Вот содержание письма:
— Ничего не может быть приятнее, — заметила герцогиня, которая во время чтения несколько раз ловила взгляд мужа. — Король будет здесь! — прибавила она громче, чем следует, когда хотят сохранить тайну.
— Господин де Бражелон, — сказал герцог, в свою очередь, — поблагодарите принца Конде и выразите ему мою признательность за удовольствие, которое он мне доставил.
Рауль поклонился.
— Когда приедет его величество?
— Вероятно, сегодня вечером.
— Как же узнали бы мой ответ, если бы он оказался отрицательным?
— Мне было приказано в этом случае возможно скорее вернуться в Божанси и передать ваш ответ курьеру, который тотчас вручил бы его принцу.
— Значит, король в Орлеане?
— Нет, гораздо ближе; теперь его величество должен быть в Менге.
— Его сопровождает двор?
— Да, ваше высочество.
— Ах! Я и забыл спросить вас о кардинале!
— Его преосвященство, кажется, здоров.
— Его племянницы едут с ним?
— Нет, ваше высочество; его преосвященство приказал госпожам Манчини[*] отправиться в Бруаж; они поедут по левому берегу Луары, тогда как двор проследует по правому.
— Как! Мария Манчини тоже покидает двор? — спросил герцог, осторожность которого несколько уменьшилась.
— Мария Манчини в первую очередь, — скромно ответил Рауль.
Беглая улыбка, едва заметный след прежней привычки к запутанным интригам, осветила бледное лицо герцога.
— Благодарю вас, господин де Бражелон, — сказал он. — Вы, может быть, не захотите передать принцу другого моего поручения — сообщить, что его посланный очень мне понравился: но я сам скажу ему об этом.
Рауль поклонился в знак благодарности за лестный отзыв.
Герцог подал знак герцогине, и она позвонила. Тотчас вошел Сен-Реми, и комната наполнилась людьми.
— Господа, — объявил герцог, — его величество сделал мне честь, пожелав провести день в Блуа; надеюсь, что король, мой племянник, не будет раскаиваться в милости, которую он оказывает моему дому.
— Да здравствует король! — вскричали с неудержимым восторгом все присутствующие и прежде всех сам Сен-Реми.
Герцог в мрачном унынии склонил голову. Всю жизнь должен он был слушать, вернее — терпеть, эти крики. Давно уже не слышав их, он успокоился; и вот молодой король, более живой и блестящий, чем прежний, вставал перед ним как новая горькая насмешка.
Герцогиня поняла страдания этого боязливого и подозрительного человека. Она поднялась из-за стола.

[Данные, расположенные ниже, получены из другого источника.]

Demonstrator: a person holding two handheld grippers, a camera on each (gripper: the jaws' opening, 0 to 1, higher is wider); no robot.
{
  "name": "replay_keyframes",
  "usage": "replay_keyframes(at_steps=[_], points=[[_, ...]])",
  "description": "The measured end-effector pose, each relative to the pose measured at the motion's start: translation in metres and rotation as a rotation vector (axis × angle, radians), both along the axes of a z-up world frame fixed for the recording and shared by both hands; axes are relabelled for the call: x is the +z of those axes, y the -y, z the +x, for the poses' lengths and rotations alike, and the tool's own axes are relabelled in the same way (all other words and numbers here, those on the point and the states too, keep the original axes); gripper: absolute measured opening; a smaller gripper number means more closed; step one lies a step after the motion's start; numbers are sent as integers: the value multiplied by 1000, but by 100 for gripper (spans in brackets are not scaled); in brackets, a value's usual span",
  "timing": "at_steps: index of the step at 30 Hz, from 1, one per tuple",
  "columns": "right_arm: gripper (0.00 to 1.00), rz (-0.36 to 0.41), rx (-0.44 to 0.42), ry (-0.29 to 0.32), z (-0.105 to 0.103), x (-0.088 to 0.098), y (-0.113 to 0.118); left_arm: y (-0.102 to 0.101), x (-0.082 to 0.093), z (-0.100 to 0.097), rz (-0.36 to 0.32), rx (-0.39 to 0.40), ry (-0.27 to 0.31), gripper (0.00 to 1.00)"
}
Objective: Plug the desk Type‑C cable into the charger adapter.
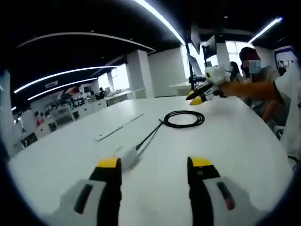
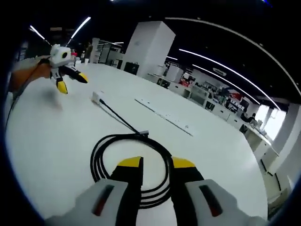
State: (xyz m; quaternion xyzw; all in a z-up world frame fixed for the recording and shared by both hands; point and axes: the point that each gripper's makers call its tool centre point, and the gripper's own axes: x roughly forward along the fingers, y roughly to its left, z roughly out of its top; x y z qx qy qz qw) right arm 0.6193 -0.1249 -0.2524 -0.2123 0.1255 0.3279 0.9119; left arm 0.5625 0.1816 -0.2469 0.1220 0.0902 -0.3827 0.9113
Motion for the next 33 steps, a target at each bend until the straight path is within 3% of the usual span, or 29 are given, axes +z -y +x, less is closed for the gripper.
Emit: replay_keyframes(at_steps=[2, 6, 9, 15, 17, 20, 26, 30, 33], points=[[23, 14, 2, 6, -9, 1, 0, -1, 8, -11, -17, 15, 47, 56], [24, 53, 5, 22, -30, 1, 3, -1, 17, -30, -107, 50, 39, 56], [25, 79, 6, 30, -39, 2, 5, 5, 22, -43, -190, 32, 10, 56], [27, 107, -8, 78, -54, 9, 4, 5, 24, -61, -156, 53, 81, 58], [28, 184, -11, 88, -68, 16, 3, 7, 27, -72, -190, 58, 92, 59], [30, 198, -17, 108, -84, 17, 8, 9, 26, -88, -230, 65, 109, 58], [35, 244, -15, 125, -119, 17, 9, 9, 15, -119, -230, 116, 121, 62], [39, 297, -6, 142, -146, 17, 5, 3, 4, -138, -232, 168, 95, 76], [41, 358, -7, 148, -158, 19, 2, 1, 3, -153, -236, 186, 107, 76]])
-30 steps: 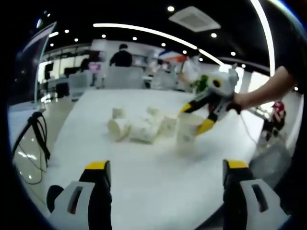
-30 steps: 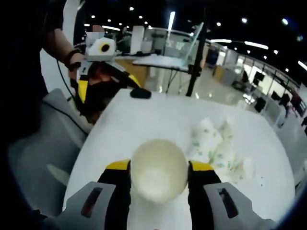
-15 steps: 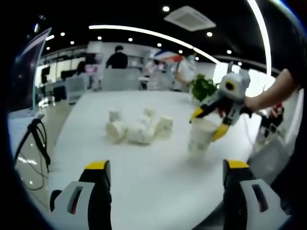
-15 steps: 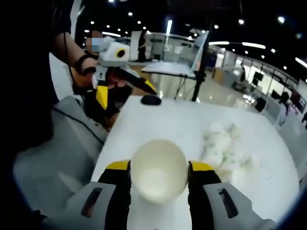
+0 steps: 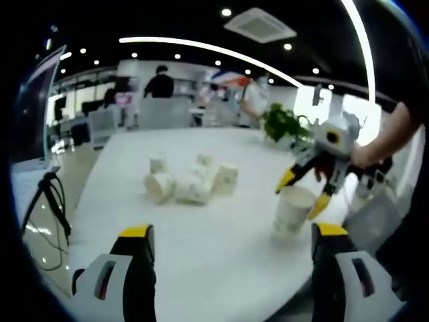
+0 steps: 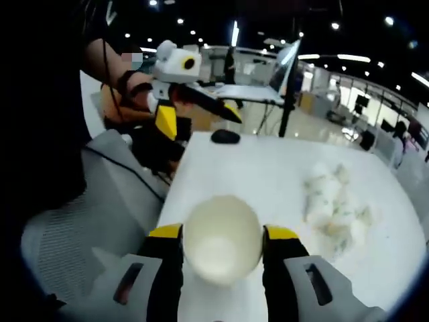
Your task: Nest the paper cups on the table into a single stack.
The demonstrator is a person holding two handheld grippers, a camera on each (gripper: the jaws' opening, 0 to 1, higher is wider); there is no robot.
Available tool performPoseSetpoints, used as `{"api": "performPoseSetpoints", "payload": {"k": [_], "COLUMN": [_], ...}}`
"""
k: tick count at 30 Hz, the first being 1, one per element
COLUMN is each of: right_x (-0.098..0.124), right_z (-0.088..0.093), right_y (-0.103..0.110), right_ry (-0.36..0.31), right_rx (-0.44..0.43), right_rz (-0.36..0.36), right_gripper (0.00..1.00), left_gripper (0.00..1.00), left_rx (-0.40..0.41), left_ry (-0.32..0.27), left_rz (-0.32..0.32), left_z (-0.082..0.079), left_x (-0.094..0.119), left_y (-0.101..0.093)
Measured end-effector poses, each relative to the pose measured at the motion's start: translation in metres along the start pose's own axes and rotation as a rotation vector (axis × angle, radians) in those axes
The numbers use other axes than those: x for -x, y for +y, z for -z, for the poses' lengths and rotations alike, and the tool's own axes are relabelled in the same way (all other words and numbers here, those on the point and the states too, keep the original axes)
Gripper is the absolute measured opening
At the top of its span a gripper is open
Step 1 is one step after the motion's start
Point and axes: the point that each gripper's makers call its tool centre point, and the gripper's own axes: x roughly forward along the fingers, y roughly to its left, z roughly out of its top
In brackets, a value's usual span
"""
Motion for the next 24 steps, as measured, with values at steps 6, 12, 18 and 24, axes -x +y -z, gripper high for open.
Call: {"api": "performPoseSetpoints", "payload": {"k": [6, 12, 18, 24], "right_x": [-0.005, -0.01, -0.018, -0.022], "right_z": [0.015, 0.024, 0.032, 0.032], "right_y": [0.006, 0.012, 0.019, 0.019], "right_ry": [0.015, 0.013, 0.018, 0.017], "right_rx": [-0.029, -0.041, -0.033, -0.012], "right_rz": [0.01, 0.022, 0.035, 0.062], "right_gripper": [0.43, 0.43, 0.42, 0.43], "left_gripper": [0.96, 0.96, 0.96, 0.95], "left_rx": [0.002, 0.01, 0.013, 0.006], "left_ry": [0.004, 0.014, 0.027, 0.033], "left_rz": [0.0, -0.001, 0.0, 0.009], "left_z": [0.004, 0.009, 0.014, 0.015], "left_x": [0.001, 0.004, 0.005, 0.004], "left_y": [-0.002, -0.006, -0.007, -0.011]}}
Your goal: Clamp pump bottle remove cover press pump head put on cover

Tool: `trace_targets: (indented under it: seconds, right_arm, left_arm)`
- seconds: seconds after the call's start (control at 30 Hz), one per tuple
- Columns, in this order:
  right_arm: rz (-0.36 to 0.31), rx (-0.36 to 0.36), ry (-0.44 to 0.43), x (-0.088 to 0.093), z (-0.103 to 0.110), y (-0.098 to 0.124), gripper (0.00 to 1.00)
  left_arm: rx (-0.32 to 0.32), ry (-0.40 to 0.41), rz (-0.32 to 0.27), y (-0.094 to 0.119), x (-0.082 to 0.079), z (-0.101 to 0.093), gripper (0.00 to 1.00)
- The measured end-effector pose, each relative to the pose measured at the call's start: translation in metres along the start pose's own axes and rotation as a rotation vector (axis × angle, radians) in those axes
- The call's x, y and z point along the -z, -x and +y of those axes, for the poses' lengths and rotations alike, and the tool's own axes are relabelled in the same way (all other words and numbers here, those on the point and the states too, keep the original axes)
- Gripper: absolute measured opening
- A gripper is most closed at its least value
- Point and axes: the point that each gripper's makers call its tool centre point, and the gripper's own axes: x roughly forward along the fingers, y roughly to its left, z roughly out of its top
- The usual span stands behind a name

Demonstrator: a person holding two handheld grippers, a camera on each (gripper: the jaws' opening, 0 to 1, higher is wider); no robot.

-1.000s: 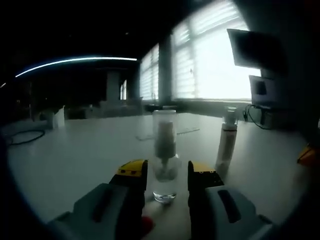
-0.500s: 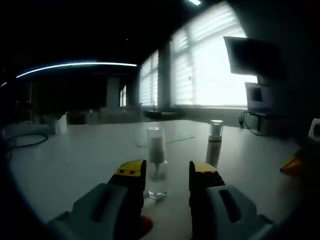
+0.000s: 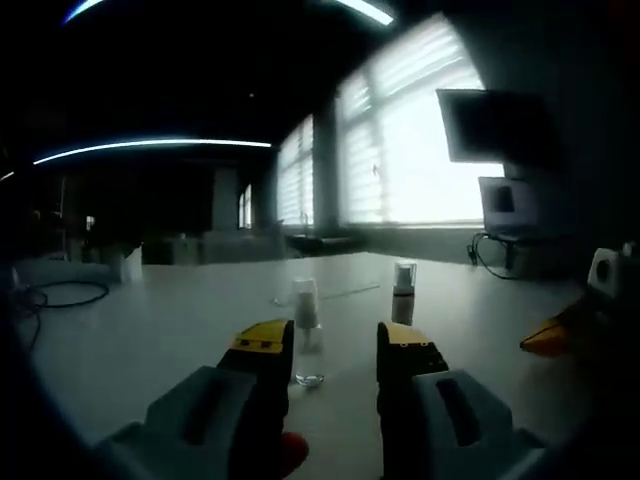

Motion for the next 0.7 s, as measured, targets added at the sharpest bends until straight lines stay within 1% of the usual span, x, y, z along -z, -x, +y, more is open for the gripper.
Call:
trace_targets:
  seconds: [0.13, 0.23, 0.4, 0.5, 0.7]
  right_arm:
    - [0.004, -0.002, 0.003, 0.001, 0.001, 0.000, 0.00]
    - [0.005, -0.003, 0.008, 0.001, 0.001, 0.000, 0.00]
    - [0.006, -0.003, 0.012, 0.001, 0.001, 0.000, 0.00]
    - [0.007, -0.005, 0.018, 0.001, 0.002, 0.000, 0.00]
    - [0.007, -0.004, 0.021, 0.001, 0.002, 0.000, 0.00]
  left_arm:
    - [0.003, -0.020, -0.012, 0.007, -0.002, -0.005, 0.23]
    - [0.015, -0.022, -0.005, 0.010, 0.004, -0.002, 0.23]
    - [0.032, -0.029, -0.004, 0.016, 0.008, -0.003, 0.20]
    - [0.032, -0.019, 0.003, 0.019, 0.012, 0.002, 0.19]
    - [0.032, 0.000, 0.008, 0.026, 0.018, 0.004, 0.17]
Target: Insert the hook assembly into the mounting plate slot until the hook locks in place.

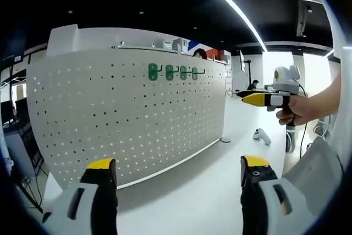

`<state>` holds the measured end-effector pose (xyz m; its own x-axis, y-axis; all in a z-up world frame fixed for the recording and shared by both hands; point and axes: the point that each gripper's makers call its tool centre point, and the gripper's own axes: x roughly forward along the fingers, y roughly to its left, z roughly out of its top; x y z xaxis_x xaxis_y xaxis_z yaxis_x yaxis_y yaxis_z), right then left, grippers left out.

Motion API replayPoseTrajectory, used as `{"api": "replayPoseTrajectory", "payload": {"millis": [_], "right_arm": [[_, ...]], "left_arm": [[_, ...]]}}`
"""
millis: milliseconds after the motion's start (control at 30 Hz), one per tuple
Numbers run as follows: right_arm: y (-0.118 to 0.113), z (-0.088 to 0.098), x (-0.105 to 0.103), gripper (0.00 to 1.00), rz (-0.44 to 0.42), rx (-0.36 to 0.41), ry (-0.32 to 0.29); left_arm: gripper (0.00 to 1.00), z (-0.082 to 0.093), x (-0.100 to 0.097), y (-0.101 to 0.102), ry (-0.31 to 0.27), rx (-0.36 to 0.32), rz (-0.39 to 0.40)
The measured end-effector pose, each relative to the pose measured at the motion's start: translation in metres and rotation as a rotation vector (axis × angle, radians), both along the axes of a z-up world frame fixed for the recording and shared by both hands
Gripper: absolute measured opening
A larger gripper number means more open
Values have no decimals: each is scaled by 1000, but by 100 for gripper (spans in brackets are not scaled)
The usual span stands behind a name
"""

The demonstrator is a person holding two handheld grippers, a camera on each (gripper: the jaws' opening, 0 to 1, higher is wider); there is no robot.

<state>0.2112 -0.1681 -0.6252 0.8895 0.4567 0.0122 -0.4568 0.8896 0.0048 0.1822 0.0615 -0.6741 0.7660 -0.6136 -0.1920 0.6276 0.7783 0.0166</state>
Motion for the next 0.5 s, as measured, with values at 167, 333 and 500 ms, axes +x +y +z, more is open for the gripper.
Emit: {"api": "replayPoseTrajectory", "payload": {"millis": [167, 333, 500], "right_arm": [[-2, -5, -7, 87, -7, 6, 8], [-4, -12, -14, 87, -10, 1, 18], [-8, -17, -24, 86, -12, -2, 26]], "left_arm": [[96, 0, -2, 2, -5, 7, 2], [95, -2, -6, 4, -6, 16, 9], [96, -6, -10, 8, -4, 28, 15]]}}
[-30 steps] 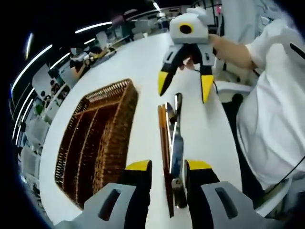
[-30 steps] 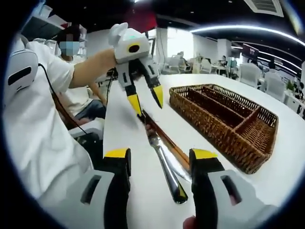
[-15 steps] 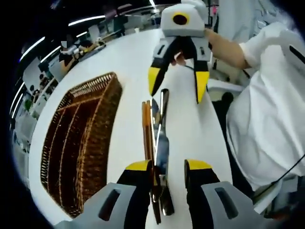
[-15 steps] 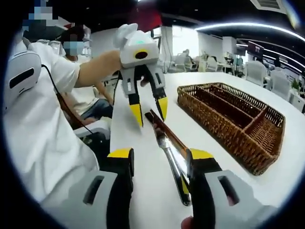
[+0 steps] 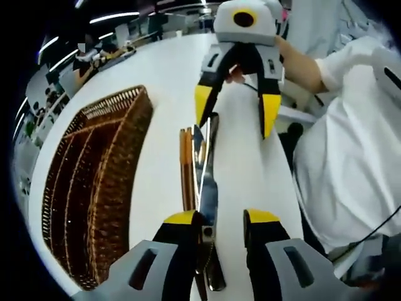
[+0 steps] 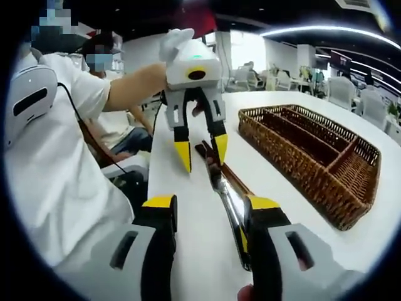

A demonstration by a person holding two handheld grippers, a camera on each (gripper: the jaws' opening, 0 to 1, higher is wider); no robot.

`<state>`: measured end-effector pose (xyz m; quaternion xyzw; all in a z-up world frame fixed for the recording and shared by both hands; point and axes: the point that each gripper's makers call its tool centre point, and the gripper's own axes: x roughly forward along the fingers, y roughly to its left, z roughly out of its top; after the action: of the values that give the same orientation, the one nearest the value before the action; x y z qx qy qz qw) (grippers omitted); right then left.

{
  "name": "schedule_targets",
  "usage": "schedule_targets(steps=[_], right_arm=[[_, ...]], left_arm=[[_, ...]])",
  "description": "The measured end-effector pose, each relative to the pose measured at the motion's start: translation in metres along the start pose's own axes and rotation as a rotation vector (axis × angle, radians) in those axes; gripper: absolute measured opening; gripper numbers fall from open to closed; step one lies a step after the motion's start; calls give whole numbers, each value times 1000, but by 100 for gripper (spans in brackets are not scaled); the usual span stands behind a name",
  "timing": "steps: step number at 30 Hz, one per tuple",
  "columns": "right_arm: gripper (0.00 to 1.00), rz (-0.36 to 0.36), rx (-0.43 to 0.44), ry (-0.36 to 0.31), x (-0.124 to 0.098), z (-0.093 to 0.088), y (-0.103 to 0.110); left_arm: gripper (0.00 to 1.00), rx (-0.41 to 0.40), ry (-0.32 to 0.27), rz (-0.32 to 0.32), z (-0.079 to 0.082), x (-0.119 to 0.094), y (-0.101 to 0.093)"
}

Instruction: Arrange the knives, forks, and spoons in their matching storage slots by inserting each utensil handle-first until every utensil is classified and aligned in the correct compartment

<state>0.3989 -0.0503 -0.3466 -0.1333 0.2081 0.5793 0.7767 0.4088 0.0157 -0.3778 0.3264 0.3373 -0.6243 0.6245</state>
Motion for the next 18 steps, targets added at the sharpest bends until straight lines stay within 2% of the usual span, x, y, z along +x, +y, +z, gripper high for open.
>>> schedule_targets(steps=[18], right_arm=[[44,3,10,-2,1,0,0]], left_arm=[[28,-9,15,-29,-2,6,-6]])
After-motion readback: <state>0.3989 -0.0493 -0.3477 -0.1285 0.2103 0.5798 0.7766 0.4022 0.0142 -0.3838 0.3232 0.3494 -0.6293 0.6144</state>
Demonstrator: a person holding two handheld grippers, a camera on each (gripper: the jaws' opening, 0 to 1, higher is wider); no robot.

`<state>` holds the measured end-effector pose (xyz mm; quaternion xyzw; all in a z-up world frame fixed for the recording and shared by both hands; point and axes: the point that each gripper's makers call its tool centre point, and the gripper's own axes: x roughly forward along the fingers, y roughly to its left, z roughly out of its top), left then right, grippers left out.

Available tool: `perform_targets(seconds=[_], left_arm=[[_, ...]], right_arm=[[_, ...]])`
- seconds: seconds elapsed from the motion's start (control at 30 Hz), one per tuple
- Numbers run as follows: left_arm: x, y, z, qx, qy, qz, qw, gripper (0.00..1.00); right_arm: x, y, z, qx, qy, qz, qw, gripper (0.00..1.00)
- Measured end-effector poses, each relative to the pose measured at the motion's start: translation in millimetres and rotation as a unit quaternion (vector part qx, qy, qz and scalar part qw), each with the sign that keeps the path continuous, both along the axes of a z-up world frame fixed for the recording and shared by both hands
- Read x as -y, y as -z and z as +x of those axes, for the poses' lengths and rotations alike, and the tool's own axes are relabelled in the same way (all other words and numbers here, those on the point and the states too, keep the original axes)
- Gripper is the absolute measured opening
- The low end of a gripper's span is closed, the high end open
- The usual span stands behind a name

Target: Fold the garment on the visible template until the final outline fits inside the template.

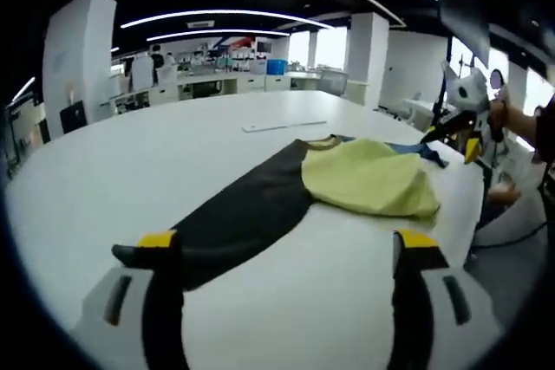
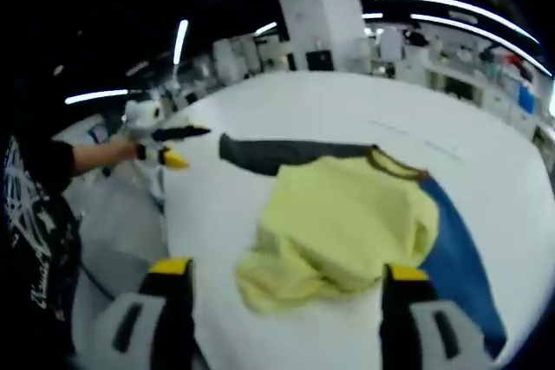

Герцог бессознательно последовал ее примеру. Служители, жужжа, как пчелы, окружили Рауля и начали его расспрашивать.
Герцогиня, заметив это, подозвала Сен-Реми.
— Теперь не время болтать, надо приниматься за дело! — сказала она голосом недовольной хозяйки.
Сен-Реми поспешил рассеять кружок, собравшийся около Рауля, и виконт вышел в переднюю.
— Надеюсь, об этом дворянине позаботятся? — прибавила герцогиня, обращаясь к Сен-Реми.